Work to be completed –
Your reply must consist of the data below, reproduced character for character.

Data segment –
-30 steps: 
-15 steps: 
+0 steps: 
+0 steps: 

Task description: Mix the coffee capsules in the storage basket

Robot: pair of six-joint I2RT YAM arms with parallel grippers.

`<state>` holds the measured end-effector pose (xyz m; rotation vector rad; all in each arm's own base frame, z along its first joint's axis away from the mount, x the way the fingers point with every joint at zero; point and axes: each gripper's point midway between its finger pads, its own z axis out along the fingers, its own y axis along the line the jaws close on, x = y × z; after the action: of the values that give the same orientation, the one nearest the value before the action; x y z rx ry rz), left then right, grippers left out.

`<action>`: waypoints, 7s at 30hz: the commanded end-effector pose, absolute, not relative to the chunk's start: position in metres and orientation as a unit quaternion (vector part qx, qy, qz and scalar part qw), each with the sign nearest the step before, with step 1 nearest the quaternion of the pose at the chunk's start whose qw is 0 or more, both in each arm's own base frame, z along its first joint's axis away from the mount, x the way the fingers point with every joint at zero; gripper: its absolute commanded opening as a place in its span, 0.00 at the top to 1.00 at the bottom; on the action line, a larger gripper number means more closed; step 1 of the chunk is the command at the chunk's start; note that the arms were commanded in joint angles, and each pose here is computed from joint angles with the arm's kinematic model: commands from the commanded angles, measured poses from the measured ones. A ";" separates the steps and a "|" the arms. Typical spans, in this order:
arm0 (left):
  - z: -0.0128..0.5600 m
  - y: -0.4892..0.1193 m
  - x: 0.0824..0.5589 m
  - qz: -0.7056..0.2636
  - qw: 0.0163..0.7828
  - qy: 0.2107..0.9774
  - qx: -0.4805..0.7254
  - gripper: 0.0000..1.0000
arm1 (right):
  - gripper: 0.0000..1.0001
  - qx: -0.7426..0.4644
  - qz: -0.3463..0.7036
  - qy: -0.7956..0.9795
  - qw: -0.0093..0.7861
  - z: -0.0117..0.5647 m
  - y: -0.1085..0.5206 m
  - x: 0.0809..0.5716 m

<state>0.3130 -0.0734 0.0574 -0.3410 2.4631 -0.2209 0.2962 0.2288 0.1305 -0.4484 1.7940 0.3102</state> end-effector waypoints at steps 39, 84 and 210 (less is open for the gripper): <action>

Result for this exercise –
-30 steps: 
-15 steps: 
+0 steps: 
+0 steps: 

Task description: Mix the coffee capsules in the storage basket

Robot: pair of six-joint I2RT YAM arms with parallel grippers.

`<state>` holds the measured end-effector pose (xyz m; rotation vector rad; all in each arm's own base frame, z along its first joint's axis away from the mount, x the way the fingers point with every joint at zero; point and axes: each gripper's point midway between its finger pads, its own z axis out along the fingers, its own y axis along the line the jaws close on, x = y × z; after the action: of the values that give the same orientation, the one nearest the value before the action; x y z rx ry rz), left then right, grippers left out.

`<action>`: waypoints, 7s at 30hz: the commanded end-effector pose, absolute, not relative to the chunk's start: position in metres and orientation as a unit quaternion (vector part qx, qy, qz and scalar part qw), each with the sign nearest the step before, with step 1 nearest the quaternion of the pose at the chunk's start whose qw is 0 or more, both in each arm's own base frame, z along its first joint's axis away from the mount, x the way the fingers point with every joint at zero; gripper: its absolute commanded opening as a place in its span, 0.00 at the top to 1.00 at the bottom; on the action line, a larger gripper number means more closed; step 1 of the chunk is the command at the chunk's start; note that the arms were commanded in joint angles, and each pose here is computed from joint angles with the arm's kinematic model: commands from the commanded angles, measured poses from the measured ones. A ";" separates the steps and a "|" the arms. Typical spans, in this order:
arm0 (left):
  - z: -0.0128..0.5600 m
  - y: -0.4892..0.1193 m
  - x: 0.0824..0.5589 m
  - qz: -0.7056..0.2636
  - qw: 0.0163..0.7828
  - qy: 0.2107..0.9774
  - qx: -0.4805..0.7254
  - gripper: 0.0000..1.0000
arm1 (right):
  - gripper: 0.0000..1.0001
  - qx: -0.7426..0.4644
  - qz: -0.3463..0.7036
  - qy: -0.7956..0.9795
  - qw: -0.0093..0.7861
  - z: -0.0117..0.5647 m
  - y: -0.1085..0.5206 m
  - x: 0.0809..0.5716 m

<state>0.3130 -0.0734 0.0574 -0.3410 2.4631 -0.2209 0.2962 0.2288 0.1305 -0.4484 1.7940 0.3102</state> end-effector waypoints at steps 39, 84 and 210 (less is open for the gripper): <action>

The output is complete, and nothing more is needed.